Retinal atrophy describes the deterioration or loss of tissue in the retina, the light-sensing layer at the back of the eye. This tissue captures light and converts it into signals the brain interprets as vision. When the cells of the retina waste away, the result is a progressive and permanent loss of visual function.
Understanding Retinal Atrophy
The retina is a complex, layered structure, and atrophy involves the progressive death of two specific cell types: photoreceptors and the underlying Retinal Pigment Epithelium (RPE). The photoreceptor cells, known as rods and cones, are directly responsible for light detection, with rods handling low light and peripheral vision, and cones managing bright light and fine detail. The RPE forms a single layer of cells situated beneath the photoreceptors, providing them with metabolic support and waste removal.
The process of atrophy typically starts with the dysfunction and death of the RPE cells or the photoreceptors themselves, depending on the underlying cause. When RPE cells die, the photoreceptors they support lose nutrients and the ability to cycle visual pigments, leading to their subsequent demise. Once these specialized cells are lost, the retina cannot regenerate them. This results in irreversible blind spots or a progressive loss of the visual field.

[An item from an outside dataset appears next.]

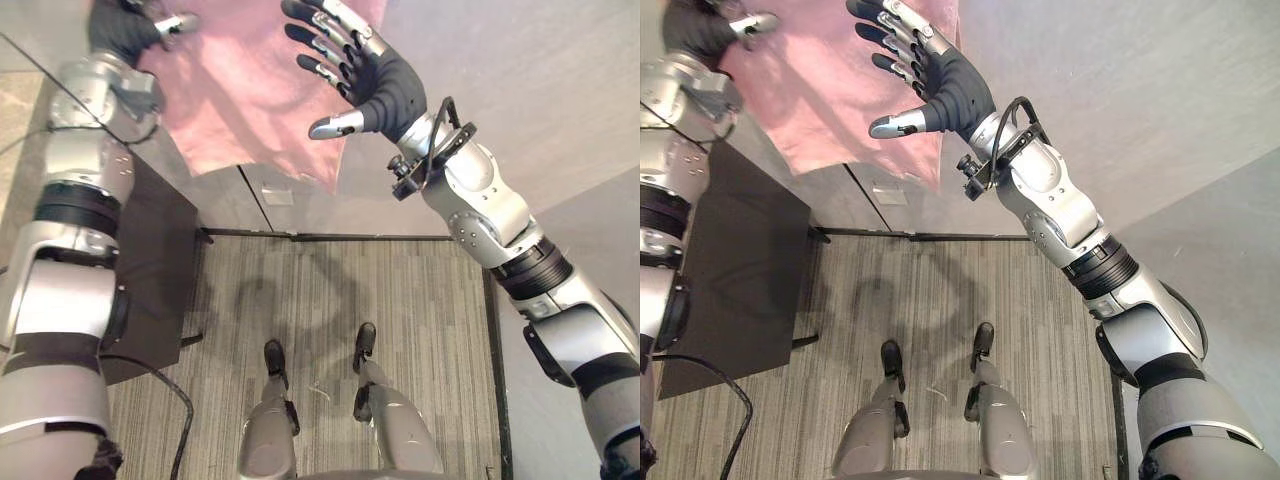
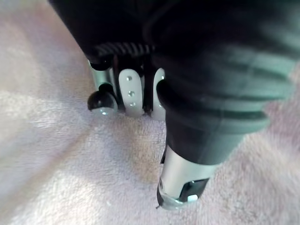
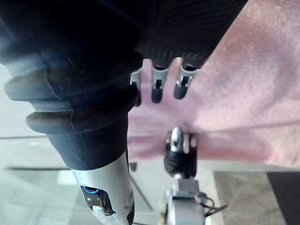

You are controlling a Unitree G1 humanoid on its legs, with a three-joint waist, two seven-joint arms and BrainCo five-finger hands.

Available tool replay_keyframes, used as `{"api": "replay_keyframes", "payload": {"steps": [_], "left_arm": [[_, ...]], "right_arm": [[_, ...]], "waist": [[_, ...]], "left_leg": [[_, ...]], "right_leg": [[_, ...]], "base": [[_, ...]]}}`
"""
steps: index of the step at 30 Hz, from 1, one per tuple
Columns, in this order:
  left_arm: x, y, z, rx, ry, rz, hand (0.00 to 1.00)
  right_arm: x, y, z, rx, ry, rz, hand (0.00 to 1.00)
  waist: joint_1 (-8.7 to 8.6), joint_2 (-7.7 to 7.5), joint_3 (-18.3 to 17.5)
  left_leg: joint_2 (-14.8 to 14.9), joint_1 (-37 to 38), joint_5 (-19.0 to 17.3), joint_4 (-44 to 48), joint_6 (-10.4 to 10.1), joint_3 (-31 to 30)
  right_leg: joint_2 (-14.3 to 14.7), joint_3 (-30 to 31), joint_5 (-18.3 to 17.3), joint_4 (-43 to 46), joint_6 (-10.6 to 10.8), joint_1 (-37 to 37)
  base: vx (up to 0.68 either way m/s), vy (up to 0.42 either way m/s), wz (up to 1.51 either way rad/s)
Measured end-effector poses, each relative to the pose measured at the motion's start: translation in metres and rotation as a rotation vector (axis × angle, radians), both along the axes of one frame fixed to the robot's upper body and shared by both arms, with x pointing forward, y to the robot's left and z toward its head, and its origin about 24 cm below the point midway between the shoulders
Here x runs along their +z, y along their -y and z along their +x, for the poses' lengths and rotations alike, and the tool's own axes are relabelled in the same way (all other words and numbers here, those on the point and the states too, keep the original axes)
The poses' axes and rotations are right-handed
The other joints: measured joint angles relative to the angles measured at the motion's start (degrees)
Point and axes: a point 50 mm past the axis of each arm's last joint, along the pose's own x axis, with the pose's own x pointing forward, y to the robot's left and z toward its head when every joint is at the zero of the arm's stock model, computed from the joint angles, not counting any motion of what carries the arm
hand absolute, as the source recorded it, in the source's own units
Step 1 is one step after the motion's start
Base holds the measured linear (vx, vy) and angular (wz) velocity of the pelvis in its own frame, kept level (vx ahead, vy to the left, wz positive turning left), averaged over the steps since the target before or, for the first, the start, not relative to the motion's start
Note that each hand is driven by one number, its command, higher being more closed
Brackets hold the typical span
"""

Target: Organize washtable

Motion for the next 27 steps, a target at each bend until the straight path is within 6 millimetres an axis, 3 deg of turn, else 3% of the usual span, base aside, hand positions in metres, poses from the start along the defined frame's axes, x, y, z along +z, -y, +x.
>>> {"api": "replay_keyframes", "payload": {"steps": [3, 7, 16, 27], "left_arm": [[0.024, -0.023, -0.014, 0.098, 0.079, -0.090, 0.00], [0.027, -0.033, -0.019, 0.136, 0.100, -0.134, 0.00], [0.025, -0.034, -0.018, 0.141, 0.091, -0.139, 0.00], [0.004, -0.031, -0.010, 0.139, 0.027, -0.111, 0.00]], "right_arm": [[-0.004, 0.001, 0.001, -0.009, -0.014, 0.013, 0.00], [-0.012, 0.002, 0.011, -0.043, -0.062, 0.027, 0.00], [-0.022, 0.006, 0.024, -0.101, -0.123, 0.039, 0.00], [-0.021, -0.016, 0.037, -0.101, -0.200, 0.101, 0.00]], "waist": [[-0.12, -0.13, 0.57], [0.31, -0.13, 0.56], [1.37, -0.13, 0.57], [1.26, -0.11, 0.58]], "left_leg": [[-0.02, -1.36, 0.78, -0.01, 0.40, -1.27], [-0.30, -1.42, 1.00, 0.33, 0.69, -3.04], [-0.64, -2.43, 1.04, 0.37, 0.77, -4.83], [-0.55, -1.69, 1.27, 0.36, 1.03, -4.64]], "right_leg": [[-0.16, -0.79, 0.23, 0.10, 0.17, -0.63], [-0.29, -2.28, 1.35, 0.13, -0.88, -0.07], [-0.47, -3.53, 1.54, 0.15, -1.12, 0.00], [-0.35, -3.30, 1.60, 0.13, -1.23, 0.79]], "base": [[-0.10, -0.010, 0.18], [-0.03, 0.012, 0.16], [-0.03, 0.034, 0.11], [-0.07, 0.002, 0.00]]}}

Genetic and Acquired Causes
The causes of retinal atrophy fall into two main categories: genetic and acquired. Genetic causes, often presenting as inherited retinal dystrophies, are due to mutations in specific genes necessary for photoreceptor or RPE function. Retinitis Pigmentosa (RP) is a common example, where mutations can lead to the progressive death of rod photoreceptors, followed by cones. RP is highly heterogeneous, with nearly 100 different genes identified that can cause the condition, which may be inherited in various patterns.
Acquired causes are typically related to age or other systemic diseases, with Age-related Macular Degeneration (AMD) being the most frequent. Geographic Atrophy (GA) is the advanced, late-stage form of dry AMD, characterized by sharply defined areas of RPE and photoreceptor loss in the macula. This atrophy is strongly linked to chronic inflammation and dysregulation of the complement system. Other acquired factors that can contribute to atrophy include long-standing vascular occlusion or chronic inflammatory conditions affecting the eye.
Recognizing Symptoms and Progression
The symptoms a patient experiences depend largely on which part of the retina is affected by the atrophy. When the atrophy begins in the peripheral retina, such as in Retinitis Pigmentosa, the initial symptoms are often night blindness, known as nyctalopia. This is followed by a gradual and progressive loss of side vision, leading to a constricted visual field often described as “tunnel vision”.
Conversely, when atrophy primarily affects the macula, the central part of the retina, as seen in Geographic Atrophy, the symptoms involve the loss of fine, sharp vision. Patients with macular atrophy report difficulty reading, blurriness in their central field of view, and trouble recognizing faces. The progression of retinal atrophy is typically slow and irreversible, though the rate varies significantly; some genetic types begin in childhood, while acquired forms like GA are primarily age-related.
Diagnostic Tools and Management Strategies
The diagnosis of retinal atrophy relies on a combination of imaging and functional tests performed by eye care professionals. Optical Coherence Tomography (OCT) is a non-invasive technique that uses light waves to capture high-resolution, cross-sectional images of the retinal layers. OCT allows clinicians to visualize the thinning of the retina and the loss of photoreceptors and RPE cells, providing a precise assessment of the extent of the atrophy.
Another functional diagnostic tool is Electroretinography (ERG), which measures the electrical response of the retina’s photoreceptor and other cells to standardized light stimuli. The ERG results can help determine whether the rods or cones are primarily affected and can detect functional abnormalities even before symptoms become apparent. For inherited forms of atrophy, genetic testing is used to identify the specific gene mutation responsible, which is crucial for prognosis and determining eligibility for gene-specific therapies.
While no treatment can yet reverse the loss of retinal tissue, management strategies focus on slowing progression and maximizing remaining vision. Supportive care includes the use of low vision aids, such as specialized magnifiers, and occupational therapy to help patients adapt to their vision loss. Protective measures, like wearing dark glasses, can also help reduce light exposure and potential damage to the remaining photoreceptors.
For Geographic Atrophy, the most significant advance has been the approval of pharmacological treatments that target the complement system implicated in the disease. Intravitreal injections of complement inhibitors work by blocking components in the complement cascade. Clinical trials have demonstrated that these medications can slow the growth of GA lesions by a measurable percentage, though they do not restore lost vision.
Emerging therapies hold great promise for certain types of genetic atrophy. Gene therapy involves introducing a correct copy of a defective gene into the retinal cells. An FDA-approved treatment for a specific form of Leber Congenital Amaurosis, caused by mutations in the RPE65 gene, is a successful example of this approach. Additionally, stem cell research is exploring the possibility of transplanting healthy RPE cells or photoreceptor precursors to replace the cells lost to atrophy.